Both groups had the same insurance plans and lived in the same area of the United States.

Rates of sexually transmitted infections were measured four times per year, for the year prior to vaccination and the year after.

The girls who were vaccinated had slightly higher rates of STI than the unvaccinated girls, both before and after vaccination.

Researchers said they believe these higher rates were attributable to the higher likelihood of sexual activity among girls who are getting vaccinated, compared to unvaccinated girls.

However, both groups experienced an increase in rates of STIs as they grew older, and this increase occurred at the same pace, whether or not the girls had received the vaccine.
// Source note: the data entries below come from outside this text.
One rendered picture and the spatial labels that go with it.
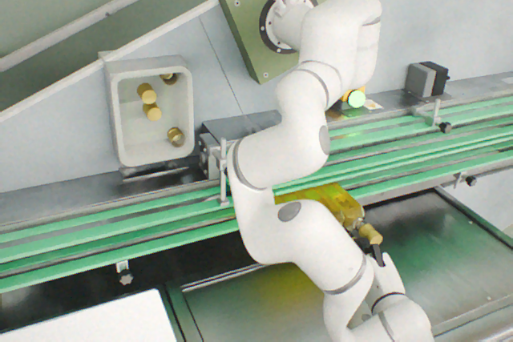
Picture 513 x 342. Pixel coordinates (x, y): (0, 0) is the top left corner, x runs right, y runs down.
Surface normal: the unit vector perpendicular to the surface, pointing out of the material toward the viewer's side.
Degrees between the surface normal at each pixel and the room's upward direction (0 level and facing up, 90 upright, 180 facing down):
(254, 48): 3
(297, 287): 90
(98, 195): 90
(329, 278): 30
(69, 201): 90
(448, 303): 90
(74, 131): 0
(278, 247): 58
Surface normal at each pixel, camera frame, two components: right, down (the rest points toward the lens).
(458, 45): 0.42, 0.45
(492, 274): 0.04, -0.88
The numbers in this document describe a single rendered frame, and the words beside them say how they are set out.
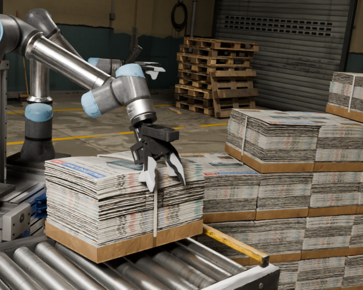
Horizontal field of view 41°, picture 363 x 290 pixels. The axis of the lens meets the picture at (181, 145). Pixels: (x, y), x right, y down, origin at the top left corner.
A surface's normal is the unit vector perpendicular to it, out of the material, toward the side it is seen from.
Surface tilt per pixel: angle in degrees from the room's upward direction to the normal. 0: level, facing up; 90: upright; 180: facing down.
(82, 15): 90
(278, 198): 90
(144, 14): 90
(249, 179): 90
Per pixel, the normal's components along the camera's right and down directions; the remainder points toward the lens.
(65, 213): -0.74, 0.08
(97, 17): 0.67, 0.23
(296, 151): 0.36, 0.25
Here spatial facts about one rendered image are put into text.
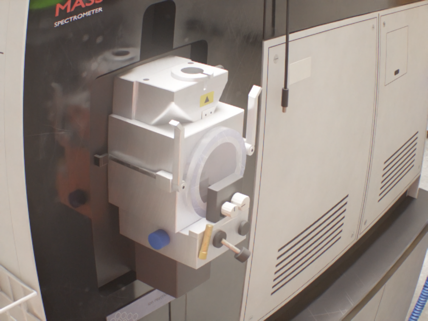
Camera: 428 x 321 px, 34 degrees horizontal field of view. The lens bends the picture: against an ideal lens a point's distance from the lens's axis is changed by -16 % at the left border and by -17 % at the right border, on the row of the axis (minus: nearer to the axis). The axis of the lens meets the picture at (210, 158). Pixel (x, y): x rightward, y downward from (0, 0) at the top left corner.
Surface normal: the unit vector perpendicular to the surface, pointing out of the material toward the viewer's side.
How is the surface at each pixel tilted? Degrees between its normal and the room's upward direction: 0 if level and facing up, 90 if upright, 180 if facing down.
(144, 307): 90
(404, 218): 0
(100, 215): 90
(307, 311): 0
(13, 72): 90
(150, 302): 90
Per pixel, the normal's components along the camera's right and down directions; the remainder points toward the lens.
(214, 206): -0.60, 0.31
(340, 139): 0.80, 0.29
This "suggests that the girls' sexual behaviors were not altered in the least by the vaccine. Any behaviors resulting in infections that did occur were independent of the vaccine," said the study.

If the HPV vaccine had caused an increase in risky sexual behavior, researchers said they would have found a higher rate of STI among vaccinated girls after they received the vaccine, since it only protects against HPV and not any other diseases.

"We found no such increase, causing us to conclude that there was no association between using the vaccine and unsafe sexual practices," said study co-author Seth Seabury, associate professor of research in the Department of Emergency Medicine at the Keck School of Medicine at the University of Southern California.

According to Anupam Jena, assistant professor of health care policy at Harvard Medical School, the findings should be seen as good news for concerned parents.

"Since this is one of the few medications ever developed that can actually prevent cancer, it's good to be able to reassure parents, physicians and policymakers that the vaccine does not promote unsafe sexual practices among girls and young women," Jena said.

The study was funded by a grant from the US National Institutes of Health.